Com voto contrário de Tereza Cristina CCJ do Senado aprova PEC que reduz jornada para 40 horas e extingue escala 6×1
Plenário do Senado será próximo passo para proposta que muda regras trabalhistas.
A Comissão de Constituição e Justiça do Senado aprovou nesta quarta-feira parecer favorável à PEC que redefine a rotina de trabalho no país ao extinguir a escala 6×1 e diminuir a jornada semanal de 44 para 40 horas sem redução de salário. Apesar da resistência de quatro parlamentares, entre eles a senadora Tereza Cristina, a proposta avançou e poderá ser pautada para votação no plenário até sexta-feira, conforme aval do presidente do Senado.
O texto aprovado propõe a transição gradual da nova jornada, começando dois meses após a publicação da emenda, com redução imediata de duas horas na carga semanal. O ciclo de implementação se conclui ao fim de 18 meses, quando o limite das 40 horas semanais passa a valer definitivamente em todo o território nacional. Durante a sessão, o relator Omar Aziz enfatizou que a medida trará impacto positivo para a qualidade de vida dos trabalhadores brasileiros, além de ressaltar a expressiva votação obtida pela proposta na Câmara dos Deputados em maio.

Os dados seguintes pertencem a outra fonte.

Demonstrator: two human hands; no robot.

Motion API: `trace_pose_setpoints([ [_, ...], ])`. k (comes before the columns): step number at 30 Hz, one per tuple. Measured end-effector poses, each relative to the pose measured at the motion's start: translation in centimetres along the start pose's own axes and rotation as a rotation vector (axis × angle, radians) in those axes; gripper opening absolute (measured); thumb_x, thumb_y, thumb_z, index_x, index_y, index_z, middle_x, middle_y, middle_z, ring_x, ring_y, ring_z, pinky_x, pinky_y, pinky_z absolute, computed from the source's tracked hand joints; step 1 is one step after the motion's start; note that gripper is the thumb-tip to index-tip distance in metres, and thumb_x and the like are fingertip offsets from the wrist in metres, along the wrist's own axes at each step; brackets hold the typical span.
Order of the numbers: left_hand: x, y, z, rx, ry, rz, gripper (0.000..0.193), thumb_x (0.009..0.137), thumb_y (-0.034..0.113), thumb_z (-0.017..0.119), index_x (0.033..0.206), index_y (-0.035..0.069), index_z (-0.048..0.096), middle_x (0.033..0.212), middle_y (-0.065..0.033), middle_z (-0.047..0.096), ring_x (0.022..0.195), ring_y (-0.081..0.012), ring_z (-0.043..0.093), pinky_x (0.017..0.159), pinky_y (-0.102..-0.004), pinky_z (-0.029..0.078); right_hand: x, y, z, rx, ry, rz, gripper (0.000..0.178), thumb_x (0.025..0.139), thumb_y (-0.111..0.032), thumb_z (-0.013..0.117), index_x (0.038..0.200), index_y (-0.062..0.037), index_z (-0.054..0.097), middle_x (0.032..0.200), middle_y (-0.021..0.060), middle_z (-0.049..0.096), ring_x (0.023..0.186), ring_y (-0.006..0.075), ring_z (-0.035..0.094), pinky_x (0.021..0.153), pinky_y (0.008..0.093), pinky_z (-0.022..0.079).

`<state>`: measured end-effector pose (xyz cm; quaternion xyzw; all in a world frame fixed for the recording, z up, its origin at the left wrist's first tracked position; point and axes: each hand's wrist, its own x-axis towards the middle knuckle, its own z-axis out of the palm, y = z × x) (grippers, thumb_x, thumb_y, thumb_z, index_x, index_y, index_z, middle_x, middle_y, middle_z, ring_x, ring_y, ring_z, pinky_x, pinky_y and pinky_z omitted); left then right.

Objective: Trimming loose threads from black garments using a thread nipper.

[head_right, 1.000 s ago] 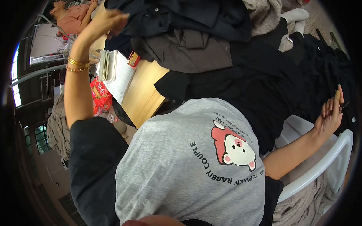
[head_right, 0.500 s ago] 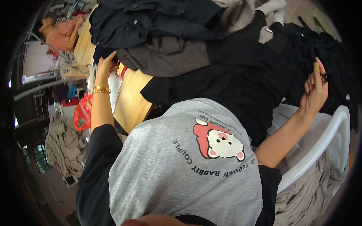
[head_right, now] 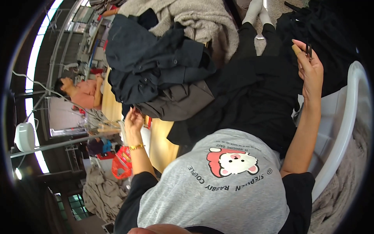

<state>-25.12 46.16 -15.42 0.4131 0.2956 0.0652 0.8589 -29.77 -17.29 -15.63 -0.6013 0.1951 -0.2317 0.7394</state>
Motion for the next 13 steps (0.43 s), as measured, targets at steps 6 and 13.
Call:
trace_pose_setpoints([
  [6, -8.7, -0.2, 2.8, 0.004, -0.028, 0.082, 0.004, 0.089, 0.005, 0.066, 0.089, 0.002, 0.064, 0.089, -0.0103, 0.071, 0.077, -0.0182, 0.068, 0.071, -0.0281, 0.058, 0.3, 0.6, -0.8, -0.043, -0.030, -0.014, 0.029, 0.097, -0.015, 0.057, 0.123, -0.0057, 0.064, 0.062, -0.0123, 0.036, 0.048, -0.0041, 0.025, 0.042, 0.0158, 0.015],
  [13, -14.1, -1.7, 8.5, -0.191, -0.565, 0.088, 0.051, 0.095, 0.019, 0.063, 0.143, 0.012, 0.048, 0.119, -0.0082, 0.063, 0.100, -0.0175, 0.065, 0.094, -0.0353, 0.053, -0.2, 1.0, 0.6, -0.080, -0.082, 0.013, 0.027, 0.097, -0.016, 0.060, 0.121, -0.0058, 0.065, 0.062, -0.0125, 0.036, 0.048, -0.0043, 0.027, 0.041, 0.0174, 0.015],
])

Argumentos expostos durante votação e próximos desdobramentos
Tereza Cristina manifestou preocupação diante da definição de uma escala fixa na Constituição para rotinas de trabalho de diferentes setores. Explicou, durante sua declaração, que “eu não tenho nenhuma oposição a diminuir a jornada para 40 horas”. Ressaltou, no entanto, que quase 39% dos trabalhadores já têm jornadas compatíveis, mas apontou como desvantagem a aplicação para atividades com realidades distintas, inclusive mudanças rápidas no mercado. Segundo ela, setores econômicos, principalmente comerciantes de shoppings, se mostraram apreensivos pela necessidade de contratar mais pessoal, com possível impacto sobre custos operacionais, preços e inflação.
A rapidez no andamento do projeto também foi alvo de críticas. Tereza Cristina questionou a falta de tempo para realização de audiências públicas e avaliação mais ampla. “Essa é a minha grande preocupação. Nós vamos, de novo, carimbar, pela pressa em resolver um problema tão importante para a sociedade brasileira”, argumentou ao defender mais debates antes de levar o texto ao plenário.
Omar Aziz rebateu, frisando que a PEC contém dispositivos para adaptação setorial e tempo de transição, com espaço para adequações em casos específicos, como trabalhadores da aviação, plataformas e transporte rodoviário. O relator considerou que emendas apresentadas pela oposição descaracterizariam o propósito da norma. Aziz também sustentou que falta de tempo para discussões não justifica o adiamento da votação, descartando a proposta alternativa que previa maior negociação entre empregador e empregado.
A aprovação na comissão veio após pedido de vista do senador Rogério Marinho, que durou cerca de uma hora e não alterou o cronograma especial montado para a proposta. O avanço da PEC agora depende de votação em dois turnos no plenário do Senado, com exigência de pelo menos 49 votos favoráveis em cada etapa.
Caso a medida seja sancionada pela presidência da República, passará a vigorar uma nova lógica para a jornada semanal dos trabalhadores do país, incluindo dois dias de descanso remunerado e a extinção do modelo de seis dias trabalhados para um de folga. A proposta não define que todos terão as mesmas folgas semanais, permitindo diferenciação conforme as atividades.
Se não for deliberada nos próximos dias, a análise poderá ser transferida para depois do calendário eleitoral, período em que os parlamentares priorizam suas bases estaduais.